Feeling strong emotions is all part of being human, and recognizing and controlling challenging emotions as they surface is an important skill that takes practice and self-awareness.
Empowering your kids to understand and connect with their emotions at a young age can help with emotional regulation throughout their lifetimes and gives them tools to guide their emotional reactions.
So how do you encourage your kids to express and regulate their emotions?
“When kids don’t have language for emotion, they can use colours to show how they feel or as an emotional outlet,” says HomeLearners Network (HLN) Guide Amber.
We sat down with Amber to discuss artistic techniques for kids that can help them with emotional acknowledgment and regulation.
#1: Colour the page “calm”
If your child is expressing anger or anxiety, ask them to colour an entire page in a colour that represents a positive emotion for them. Giving them the autonomy to decorate and play with colours they love can benefit their self-esteem and communication skills!
Finish the activity with a follow-up check-in. How are they feeling emotionally and physically? Have their breathing and heart rate slowed? Are they feeling more relaxed?
#2: Create an emotion colour palette or wheel
There are so many emotions other than happiness, sadness and anger!
It’s an essential step in emotional regulation to pinpoint and express the exact feeling being experienced. Expanding emotional vocabulary can help bring clarity to emotions and emotional acknowledgment.
Working together, come up with different emotion words and ask your child to create a colour palette where each colour represents an emotion.
For a more advanced project, come up with twenty or more emotion words and ask them to create a colour wheel where colours are arranged by psychological purposes. For example, grief, sadness and loneliness may be represented by various shades of blue, with darker shades expressing the more daunting emotions.

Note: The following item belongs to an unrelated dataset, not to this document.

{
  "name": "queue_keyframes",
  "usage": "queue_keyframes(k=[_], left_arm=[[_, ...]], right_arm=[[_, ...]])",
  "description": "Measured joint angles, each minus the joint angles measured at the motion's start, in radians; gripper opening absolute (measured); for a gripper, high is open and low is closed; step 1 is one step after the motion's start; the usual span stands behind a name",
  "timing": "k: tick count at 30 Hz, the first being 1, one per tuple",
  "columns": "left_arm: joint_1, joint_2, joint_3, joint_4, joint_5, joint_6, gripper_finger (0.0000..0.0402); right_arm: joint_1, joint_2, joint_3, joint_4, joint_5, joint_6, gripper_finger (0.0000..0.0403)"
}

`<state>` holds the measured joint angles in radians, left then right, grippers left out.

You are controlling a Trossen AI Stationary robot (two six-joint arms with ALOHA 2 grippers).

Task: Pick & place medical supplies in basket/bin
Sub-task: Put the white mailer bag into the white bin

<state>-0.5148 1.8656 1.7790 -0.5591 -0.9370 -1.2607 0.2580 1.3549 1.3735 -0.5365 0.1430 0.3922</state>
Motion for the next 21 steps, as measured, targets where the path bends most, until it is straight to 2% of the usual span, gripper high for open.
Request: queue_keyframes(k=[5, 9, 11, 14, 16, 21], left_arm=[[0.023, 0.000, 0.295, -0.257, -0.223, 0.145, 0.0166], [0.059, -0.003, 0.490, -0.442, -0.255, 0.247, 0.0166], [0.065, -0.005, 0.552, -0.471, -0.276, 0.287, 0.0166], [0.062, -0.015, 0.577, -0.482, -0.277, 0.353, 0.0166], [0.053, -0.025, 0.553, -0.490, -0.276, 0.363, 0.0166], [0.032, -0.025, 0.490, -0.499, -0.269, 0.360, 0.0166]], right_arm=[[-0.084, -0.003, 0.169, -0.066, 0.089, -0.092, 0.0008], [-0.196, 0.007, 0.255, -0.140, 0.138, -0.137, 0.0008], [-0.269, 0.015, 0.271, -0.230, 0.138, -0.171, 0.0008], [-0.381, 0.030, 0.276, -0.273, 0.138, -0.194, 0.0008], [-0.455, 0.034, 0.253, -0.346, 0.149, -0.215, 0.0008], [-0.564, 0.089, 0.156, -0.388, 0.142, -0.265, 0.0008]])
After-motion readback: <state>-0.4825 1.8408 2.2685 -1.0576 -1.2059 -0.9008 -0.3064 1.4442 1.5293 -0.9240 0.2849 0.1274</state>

#3: Build an emotion collage
Using recycled paper, ask your kid to combine their consciousness of colour symbology and colour language to create a collage illustrating a message about their feelings.
“The hands-on art-making part is an emotional regulator too,” says Amber. “Using your hands to create something is a regulatory activity.”
Amber frequently uses colours in her art to regulate her emotions. “I know exactly what colours to use to say what I want to say,” she says. “I use art as self-care and as a spiritual practice.”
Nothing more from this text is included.